Secure random number generation on virtual hardware
Explore how entropy sources, virtual hardware and cryptographic modules shape secure random number generation.
The specter of generating a secure random number can unnerve a software engineer of any experience level. The apparitional subtleties of the myriad available approaches can tremble even the practiced hand of a seasoned cybersecurity professional. And as with the cryptographic domain’s other spindly fingers, secure random number generation demands precisely correct implementation—otherwise, the security of the entire system at question might collapse. But against the severe implications of a poor choice, a rudimentary understanding of where random numbers come from suffices to make an informed decision and effectively mitigate the security risk associated with an inadequate source of random numbers.
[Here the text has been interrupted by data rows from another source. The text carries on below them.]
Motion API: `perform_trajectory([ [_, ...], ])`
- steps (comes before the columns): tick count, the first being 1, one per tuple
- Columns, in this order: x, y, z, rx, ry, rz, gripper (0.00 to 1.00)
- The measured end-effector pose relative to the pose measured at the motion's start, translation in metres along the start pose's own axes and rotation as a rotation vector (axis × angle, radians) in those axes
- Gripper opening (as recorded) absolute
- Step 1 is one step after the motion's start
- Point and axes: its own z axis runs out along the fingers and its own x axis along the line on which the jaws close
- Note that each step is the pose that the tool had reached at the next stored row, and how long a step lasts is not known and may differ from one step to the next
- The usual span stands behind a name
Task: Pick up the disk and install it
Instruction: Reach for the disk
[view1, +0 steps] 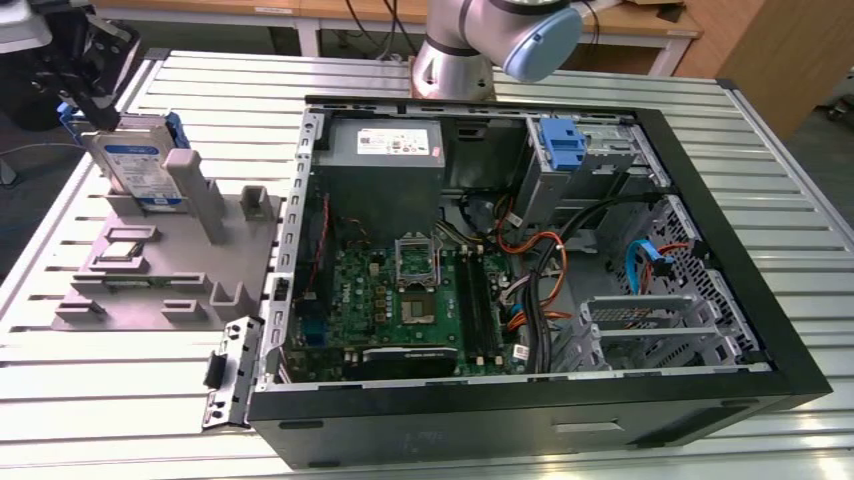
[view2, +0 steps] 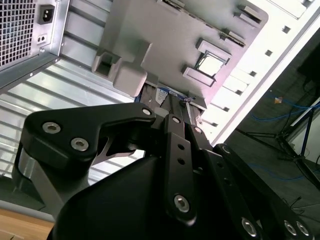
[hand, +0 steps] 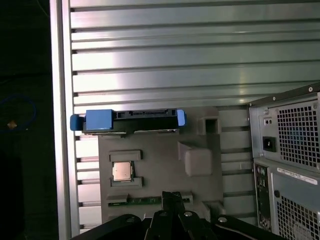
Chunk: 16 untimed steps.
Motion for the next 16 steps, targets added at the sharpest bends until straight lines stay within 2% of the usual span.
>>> perform_trajectory([
  [7, 0.0129, -0.0008, 0.0072, 0.0003, 0.0002, 0.000, 0.11],
  [11, 0.0150, -0.0007, 0.0088, 0.0004, 0.0003, 0.000, 0.11],
  [16, 0.0171, 0.0024, 0.0107, 0.0001, 0.0000, 0.000, 0.11],
])
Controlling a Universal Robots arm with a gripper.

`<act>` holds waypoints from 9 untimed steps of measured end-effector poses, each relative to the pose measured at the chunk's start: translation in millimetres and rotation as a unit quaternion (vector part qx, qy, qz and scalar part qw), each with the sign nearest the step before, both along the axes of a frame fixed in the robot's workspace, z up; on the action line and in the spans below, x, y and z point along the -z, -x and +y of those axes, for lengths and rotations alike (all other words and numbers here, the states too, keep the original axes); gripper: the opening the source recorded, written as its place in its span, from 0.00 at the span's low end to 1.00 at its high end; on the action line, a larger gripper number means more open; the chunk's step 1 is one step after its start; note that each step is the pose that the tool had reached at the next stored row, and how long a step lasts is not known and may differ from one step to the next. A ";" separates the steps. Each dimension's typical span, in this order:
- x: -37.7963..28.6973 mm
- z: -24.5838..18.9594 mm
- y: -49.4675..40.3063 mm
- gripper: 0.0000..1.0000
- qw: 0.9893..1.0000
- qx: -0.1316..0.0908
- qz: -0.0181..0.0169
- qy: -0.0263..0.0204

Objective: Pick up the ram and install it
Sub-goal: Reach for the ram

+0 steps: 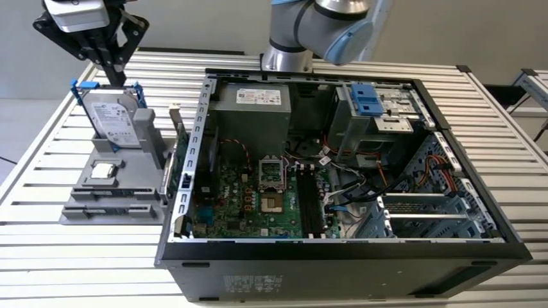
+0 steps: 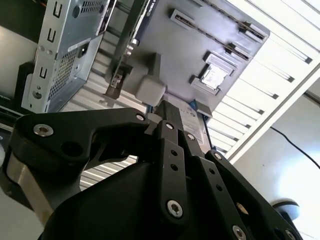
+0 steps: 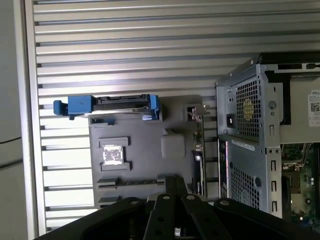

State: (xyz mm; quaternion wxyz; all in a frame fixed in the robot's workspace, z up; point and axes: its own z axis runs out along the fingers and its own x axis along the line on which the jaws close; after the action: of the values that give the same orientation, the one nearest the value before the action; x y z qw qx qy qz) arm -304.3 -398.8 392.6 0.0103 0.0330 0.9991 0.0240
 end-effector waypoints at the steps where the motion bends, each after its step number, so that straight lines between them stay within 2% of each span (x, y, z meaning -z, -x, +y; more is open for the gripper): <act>1: 0.0 0.0 1.6 0.00 1.000 0.000 0.000 0.000; 9: 0.0 0.0 13.8 0.00 1.000 0.000 0.000 0.000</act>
State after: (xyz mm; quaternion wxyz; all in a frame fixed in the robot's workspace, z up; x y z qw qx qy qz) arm -318.1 -398.8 392.6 0.0103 0.0329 0.9991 0.0241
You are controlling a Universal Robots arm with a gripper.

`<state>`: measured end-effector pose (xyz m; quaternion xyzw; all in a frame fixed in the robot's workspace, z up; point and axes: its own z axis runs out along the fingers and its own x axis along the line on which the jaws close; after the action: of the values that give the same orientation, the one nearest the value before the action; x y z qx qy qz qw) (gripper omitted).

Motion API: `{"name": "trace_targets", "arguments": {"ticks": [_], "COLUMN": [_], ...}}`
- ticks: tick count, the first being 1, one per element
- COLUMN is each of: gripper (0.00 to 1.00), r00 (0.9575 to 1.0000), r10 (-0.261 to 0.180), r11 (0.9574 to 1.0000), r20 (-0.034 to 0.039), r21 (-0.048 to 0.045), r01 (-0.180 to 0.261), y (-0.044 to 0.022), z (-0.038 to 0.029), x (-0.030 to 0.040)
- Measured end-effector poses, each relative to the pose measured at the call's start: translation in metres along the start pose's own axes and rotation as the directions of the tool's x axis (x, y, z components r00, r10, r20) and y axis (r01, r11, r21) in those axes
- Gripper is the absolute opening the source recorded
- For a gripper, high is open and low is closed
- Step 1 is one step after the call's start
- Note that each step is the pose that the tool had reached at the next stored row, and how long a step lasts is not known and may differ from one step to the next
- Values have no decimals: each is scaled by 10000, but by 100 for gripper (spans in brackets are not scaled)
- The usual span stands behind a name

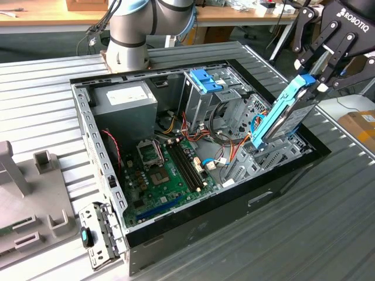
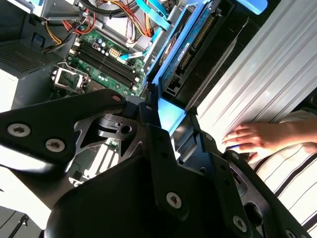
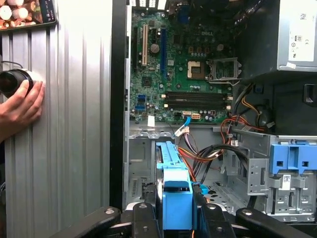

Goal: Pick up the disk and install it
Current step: 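Insert the disk into the insertion slot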

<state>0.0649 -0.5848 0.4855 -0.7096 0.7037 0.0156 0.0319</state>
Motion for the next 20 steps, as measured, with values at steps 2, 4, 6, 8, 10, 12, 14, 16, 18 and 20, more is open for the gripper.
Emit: {"name": "trace_targets", "arguments": {"ticks": [2,4,6,8,10,12,14,16,18,20], "gripper": [37,37,37,37,37,37,37,37,37,37], "r00": [10000,10000,10000,10000,10000,10000,10000,10000,10000,10000], "r10": [-1,0,0,0,0,0,-2,0,0,0], "r11": [10000,10000,10000,10000,10000,10000,10000,10000,10000,10000], "r20": [0,0,-1,-4,-1,-3,0,-1,-3,-2], "r21": [-1,0,0,0,0,0,1,0,0,1], "r01": [1,0,0,0,0,0,2,0,0,0], "y": [0,2,3,3,3,3,4,6,6,6], "z": [6,52,89,95,110,126,137,160,169,174], "x": [-6,2,4,4,5,7,7,9,9,10]}}
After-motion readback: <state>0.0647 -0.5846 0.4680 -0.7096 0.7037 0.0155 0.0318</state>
For engineers, cybersecurity professionals or anyone generating encryption keys or setting up a process to do so or governance around it, this article will demystify the process of selecting a random number generator by explaining the varying levels of security that different solutions can offer in different contexts.
Understanding entropy and randomness
Briefly, a few key terms will aid in understanding the nuances of random number generation.
Random number generators
The output of a function is called random—and similarly, the function can be called a true random number generator, or RNG—if given all inputs to the function there is no effective computational method to forecast its output. In other words, the output of the function does not follow any predetermined algorithm.
Pseudorandom number generators
A pseudorandom number generator (PRNG), on the other hand, is a function that, given a seed value, produces a sequence that passes statistical tests for randomness. PRNGs are different from RNGs because, given an identical seed and context, they will produce an identical sequence of numbers. However, they can suffice in many cases, provided an attacker has no means by which to discover the seed.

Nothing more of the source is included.